Privatise banks instead of wasting taxpayer money: RBI dy governor Acharya

State-owned banks need tough and prompt corrective action, including infusion of private capital, asset sales, mergers and divestments, to resolve the current stress in asset quality, RBI deputy governor Viral Acharya has said.

Viral AcharyaInstead of the government scurrying for funds to capitalise bad loan-saddled lenders, re-privatising nationalised banks would be a better option, Acharya said while addressing an FICCI women's wing event in Mumbai last evening.

"Perhaps re-privatising some of the nationalised banks is an idea whose time has come ... this would reduce the overall money government needs to inject as bank capital," Acharya said,

Such a move, he said, will also help preserve government's 'hard-earned fiscal discipline' that has made the country a 'darling' for foreign investors along with stable inflation outlook and the diverse nature of the growth engine.

Most of the state-run lenders were private entities before Prime Minister Indira Gandhi decided to nationalise these in 1969, Acharya pointed out, adding that there is nothing that prevents to divest stakes to get these banks in shape. It has done so with various other state-run undertakings, he added.

He said government control only restricted banks' reach, confounded governance issues and these combined with interference by governments resulted in PSBs ending up with disproportionate size of bad assets.

On prompt corrective action (PCA), Acharya said there is a case for showing "tough love" to undercapitalised banks and make them adhere to the revised PCA rules including restrictions on deposit taking and lending.

"This will ensure a gradual run-off of such banks, and encourage deposit migration away from the weakest public sector banks to healthier public sector banks and private sector banks," Acharya said.

Acharya said that healthier state-run banks missed an opportunity in 2013 when their asset quality was much better and could raise private capital by going for a deep discounted rights issue, but can do so again to reduce stress on the government.

''The healthier public sector banks could have raised private capital by issuing deep discount rights in 2013, and some can still do so now. They must be required to do this to share the government's burden of recapitalising banks. It might be a good way to restore some discipline and get the bank shareholders, boards and management to more seriously care about the quality of lending decisions.''

On asset quality, Acharya said, some banks will have assets or loan portfolios that are in good enough shape to be sold in the market. Modern banks no longer just make bank loans but also hold non-core assets such as insurance subsidiaries, market-making divisions, foreign branches etc.

Such non-core assets can be readily sold. Other assets could be collected across banks and organised into different risk profiles, so as to build transparency and trust with healthier banks and other intermediaries with an interest in purchasing them. Such asset sales can generate some of the needed recapitalisation.

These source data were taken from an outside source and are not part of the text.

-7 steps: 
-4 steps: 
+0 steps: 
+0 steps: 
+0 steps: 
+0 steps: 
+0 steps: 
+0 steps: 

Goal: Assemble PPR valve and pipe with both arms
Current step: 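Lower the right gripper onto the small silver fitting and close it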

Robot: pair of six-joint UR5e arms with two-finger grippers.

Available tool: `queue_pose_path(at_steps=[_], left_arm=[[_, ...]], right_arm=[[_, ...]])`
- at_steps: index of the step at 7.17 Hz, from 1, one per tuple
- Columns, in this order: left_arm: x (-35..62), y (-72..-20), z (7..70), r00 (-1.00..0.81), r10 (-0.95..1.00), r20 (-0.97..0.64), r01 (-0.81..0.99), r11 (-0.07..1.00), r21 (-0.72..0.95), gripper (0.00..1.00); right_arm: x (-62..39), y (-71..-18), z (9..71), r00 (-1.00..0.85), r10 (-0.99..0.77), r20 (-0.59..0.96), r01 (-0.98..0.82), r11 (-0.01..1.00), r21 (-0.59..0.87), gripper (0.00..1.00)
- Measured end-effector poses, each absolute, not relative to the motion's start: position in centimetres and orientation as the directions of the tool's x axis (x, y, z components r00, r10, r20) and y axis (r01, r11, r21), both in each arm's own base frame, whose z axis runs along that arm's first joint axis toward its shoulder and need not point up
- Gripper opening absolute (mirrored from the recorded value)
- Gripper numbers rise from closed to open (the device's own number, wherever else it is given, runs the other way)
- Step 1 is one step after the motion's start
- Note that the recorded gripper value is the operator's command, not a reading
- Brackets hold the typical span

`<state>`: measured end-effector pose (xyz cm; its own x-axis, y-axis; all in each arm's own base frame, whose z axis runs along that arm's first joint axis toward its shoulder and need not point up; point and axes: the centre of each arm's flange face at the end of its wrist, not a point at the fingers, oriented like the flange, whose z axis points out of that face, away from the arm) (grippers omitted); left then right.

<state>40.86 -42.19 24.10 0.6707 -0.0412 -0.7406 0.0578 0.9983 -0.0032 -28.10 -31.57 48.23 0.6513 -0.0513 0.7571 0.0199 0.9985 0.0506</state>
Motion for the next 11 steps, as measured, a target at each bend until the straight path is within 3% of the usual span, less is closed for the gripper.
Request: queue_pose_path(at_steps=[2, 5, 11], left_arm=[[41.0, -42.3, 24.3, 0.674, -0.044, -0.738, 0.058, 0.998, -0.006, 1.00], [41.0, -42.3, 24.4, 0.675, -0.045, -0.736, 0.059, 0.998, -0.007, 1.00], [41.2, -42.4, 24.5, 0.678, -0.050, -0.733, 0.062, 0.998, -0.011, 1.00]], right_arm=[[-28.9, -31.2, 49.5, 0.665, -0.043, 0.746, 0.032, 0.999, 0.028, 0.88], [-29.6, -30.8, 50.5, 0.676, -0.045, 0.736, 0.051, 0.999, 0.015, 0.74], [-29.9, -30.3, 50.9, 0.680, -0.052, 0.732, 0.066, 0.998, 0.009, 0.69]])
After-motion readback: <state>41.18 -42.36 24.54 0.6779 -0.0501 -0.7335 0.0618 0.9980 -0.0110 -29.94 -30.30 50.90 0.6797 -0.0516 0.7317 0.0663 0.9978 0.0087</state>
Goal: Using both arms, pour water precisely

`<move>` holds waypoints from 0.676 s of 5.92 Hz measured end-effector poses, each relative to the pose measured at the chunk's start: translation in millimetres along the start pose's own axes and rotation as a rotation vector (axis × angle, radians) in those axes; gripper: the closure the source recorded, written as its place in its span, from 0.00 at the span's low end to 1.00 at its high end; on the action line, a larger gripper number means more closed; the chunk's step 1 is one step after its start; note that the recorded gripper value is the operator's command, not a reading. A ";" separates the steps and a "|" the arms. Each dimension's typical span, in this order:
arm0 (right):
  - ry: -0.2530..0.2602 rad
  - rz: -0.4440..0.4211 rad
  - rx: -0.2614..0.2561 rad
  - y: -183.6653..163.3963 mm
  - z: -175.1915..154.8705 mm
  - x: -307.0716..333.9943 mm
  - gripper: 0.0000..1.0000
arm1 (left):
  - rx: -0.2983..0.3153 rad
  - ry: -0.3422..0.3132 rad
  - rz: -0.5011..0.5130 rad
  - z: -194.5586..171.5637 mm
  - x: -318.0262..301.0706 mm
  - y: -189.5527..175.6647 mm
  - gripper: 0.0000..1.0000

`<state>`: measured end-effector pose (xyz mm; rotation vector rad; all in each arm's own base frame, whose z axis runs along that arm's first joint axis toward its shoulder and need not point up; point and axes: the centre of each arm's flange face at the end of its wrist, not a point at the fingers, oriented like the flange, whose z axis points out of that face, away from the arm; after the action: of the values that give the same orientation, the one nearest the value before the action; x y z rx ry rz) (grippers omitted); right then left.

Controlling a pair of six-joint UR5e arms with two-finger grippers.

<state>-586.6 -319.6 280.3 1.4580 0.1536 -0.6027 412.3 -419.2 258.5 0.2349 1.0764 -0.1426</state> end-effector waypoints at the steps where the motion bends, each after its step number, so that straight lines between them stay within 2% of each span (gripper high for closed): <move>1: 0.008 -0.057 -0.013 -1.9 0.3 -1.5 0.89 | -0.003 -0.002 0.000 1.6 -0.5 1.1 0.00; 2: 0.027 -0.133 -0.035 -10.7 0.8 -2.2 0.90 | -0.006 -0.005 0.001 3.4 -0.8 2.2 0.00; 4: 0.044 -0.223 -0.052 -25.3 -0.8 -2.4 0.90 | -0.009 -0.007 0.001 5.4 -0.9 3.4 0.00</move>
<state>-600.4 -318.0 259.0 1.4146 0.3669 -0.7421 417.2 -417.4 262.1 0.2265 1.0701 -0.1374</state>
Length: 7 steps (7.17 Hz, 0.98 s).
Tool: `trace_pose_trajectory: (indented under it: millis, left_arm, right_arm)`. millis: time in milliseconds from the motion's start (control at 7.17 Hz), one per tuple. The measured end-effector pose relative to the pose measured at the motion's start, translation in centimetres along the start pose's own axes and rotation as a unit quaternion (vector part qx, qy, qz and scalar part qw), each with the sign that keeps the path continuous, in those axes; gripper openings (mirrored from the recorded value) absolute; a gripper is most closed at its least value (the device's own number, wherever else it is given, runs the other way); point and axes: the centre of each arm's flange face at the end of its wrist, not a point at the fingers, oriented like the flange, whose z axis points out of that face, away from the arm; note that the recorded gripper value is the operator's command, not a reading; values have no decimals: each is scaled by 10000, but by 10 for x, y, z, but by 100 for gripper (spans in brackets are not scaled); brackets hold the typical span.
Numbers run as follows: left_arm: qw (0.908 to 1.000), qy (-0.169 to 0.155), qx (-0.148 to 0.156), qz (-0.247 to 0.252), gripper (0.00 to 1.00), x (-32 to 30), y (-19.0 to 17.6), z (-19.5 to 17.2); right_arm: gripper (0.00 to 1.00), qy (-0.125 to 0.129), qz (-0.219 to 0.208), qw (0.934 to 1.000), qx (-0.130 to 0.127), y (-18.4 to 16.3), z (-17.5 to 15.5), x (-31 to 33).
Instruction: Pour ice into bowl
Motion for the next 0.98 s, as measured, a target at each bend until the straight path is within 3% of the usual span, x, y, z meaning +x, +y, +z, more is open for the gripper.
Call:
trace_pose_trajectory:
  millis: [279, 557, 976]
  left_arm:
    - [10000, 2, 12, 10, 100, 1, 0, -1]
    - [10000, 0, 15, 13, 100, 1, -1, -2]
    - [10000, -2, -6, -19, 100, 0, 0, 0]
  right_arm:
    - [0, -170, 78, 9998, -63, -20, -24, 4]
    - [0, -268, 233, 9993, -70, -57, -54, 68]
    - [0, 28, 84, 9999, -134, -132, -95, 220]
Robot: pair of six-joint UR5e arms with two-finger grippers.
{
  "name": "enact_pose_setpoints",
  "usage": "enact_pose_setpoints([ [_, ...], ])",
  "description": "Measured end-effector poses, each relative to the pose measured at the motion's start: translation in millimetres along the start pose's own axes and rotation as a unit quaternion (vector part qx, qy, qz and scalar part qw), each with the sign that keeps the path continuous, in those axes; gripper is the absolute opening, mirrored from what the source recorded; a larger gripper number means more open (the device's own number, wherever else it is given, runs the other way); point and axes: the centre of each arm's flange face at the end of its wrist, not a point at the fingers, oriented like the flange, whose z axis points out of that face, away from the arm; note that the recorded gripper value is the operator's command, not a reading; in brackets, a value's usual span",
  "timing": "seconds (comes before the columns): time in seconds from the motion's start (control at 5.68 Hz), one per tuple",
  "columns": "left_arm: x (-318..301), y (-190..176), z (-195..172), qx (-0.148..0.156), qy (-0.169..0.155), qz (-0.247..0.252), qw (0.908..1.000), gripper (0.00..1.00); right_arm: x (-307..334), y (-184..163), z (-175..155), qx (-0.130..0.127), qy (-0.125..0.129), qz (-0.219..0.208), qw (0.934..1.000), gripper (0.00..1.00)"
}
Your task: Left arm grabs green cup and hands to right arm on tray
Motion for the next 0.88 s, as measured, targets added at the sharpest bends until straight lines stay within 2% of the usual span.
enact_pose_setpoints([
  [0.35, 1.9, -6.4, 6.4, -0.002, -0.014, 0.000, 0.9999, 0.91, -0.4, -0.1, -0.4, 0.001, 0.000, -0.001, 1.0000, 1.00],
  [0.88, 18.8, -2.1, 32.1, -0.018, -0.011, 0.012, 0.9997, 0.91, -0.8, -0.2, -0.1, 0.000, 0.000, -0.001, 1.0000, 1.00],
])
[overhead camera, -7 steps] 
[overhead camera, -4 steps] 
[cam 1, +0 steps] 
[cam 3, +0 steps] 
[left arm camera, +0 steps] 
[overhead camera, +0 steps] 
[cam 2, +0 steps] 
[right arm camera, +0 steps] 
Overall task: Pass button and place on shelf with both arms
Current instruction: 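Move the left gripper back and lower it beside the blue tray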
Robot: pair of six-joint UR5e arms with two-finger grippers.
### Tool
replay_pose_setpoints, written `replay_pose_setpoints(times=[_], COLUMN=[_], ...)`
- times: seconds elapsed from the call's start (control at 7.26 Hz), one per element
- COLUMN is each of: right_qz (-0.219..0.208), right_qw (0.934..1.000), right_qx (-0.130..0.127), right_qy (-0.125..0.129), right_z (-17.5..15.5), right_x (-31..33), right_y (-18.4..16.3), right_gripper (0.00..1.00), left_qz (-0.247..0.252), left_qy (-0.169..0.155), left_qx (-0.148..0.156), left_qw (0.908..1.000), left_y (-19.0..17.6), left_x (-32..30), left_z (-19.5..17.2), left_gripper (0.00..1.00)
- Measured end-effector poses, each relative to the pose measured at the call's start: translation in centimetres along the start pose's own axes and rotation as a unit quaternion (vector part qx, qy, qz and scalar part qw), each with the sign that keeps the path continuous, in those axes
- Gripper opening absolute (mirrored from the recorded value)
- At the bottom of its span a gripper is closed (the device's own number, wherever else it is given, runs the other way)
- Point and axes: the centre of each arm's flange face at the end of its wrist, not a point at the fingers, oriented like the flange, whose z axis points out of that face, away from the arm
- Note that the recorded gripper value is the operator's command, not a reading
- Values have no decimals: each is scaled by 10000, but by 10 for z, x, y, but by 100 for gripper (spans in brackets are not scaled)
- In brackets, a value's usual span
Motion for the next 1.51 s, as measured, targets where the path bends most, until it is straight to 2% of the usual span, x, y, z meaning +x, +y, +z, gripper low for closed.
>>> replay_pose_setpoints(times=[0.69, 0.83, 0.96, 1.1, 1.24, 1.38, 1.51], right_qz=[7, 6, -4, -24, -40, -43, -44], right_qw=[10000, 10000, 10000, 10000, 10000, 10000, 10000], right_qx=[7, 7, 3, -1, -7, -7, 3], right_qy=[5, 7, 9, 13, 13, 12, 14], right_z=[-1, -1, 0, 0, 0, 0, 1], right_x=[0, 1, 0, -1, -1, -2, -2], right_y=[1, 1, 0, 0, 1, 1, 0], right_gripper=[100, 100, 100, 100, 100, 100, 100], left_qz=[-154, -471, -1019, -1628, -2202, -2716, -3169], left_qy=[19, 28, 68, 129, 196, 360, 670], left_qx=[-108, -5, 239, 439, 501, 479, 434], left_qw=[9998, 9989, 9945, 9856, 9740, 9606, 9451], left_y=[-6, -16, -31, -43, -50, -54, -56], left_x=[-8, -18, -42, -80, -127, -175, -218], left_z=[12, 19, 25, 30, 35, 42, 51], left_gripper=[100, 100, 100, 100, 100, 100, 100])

On bank mergers to create stronger banks, Acharya said, it may be true that the country has too many public sector banks. The system will be better off if they are consolidated into fewer but healthier banks.

Some of the responsibilities can be delegated to cooperative banks and micro-finance institutions to provide community-level banking, he pointed out.

Such mergers and fresh capital injections, however, should be used as an opportunity to rejig management responsibility away from those who have under-performed or dragged their feet the most.
Besides, synergies in lending activity and branch locations could be identified to economise on intermediation costs, allowing sales of real estate where branches are redundant.

Voluntary retirement schemes (VRS) can be offered to manage headcount and usher in a younger, digitally-savvy talent pool into these banks. Historically, bank stress of the order we face has almost always involved significant bank restructuring.

He said that the IMF's recent report on global financial stability also highlighted the problem by flagging industrial sector as one of the most heavily indebted in the world.

In the report, IMF lists domestic banks as "worse- off" compared to other emerging economy peers because of the "little bank capital" set aside to provide for losses on its NPAs, Acharya said.

"A bank not keeping adequate capital buffer to absorb losses on its loans that are more or less known to be arriving soon is akin to not preparing to rescue with emergency a person who has slipped off the terrace of a skyscraper, and instead in the midst of his almost surely fatal descent, hoping that the laws of gravity would somehow freeze and work differently this time," Acharya warned.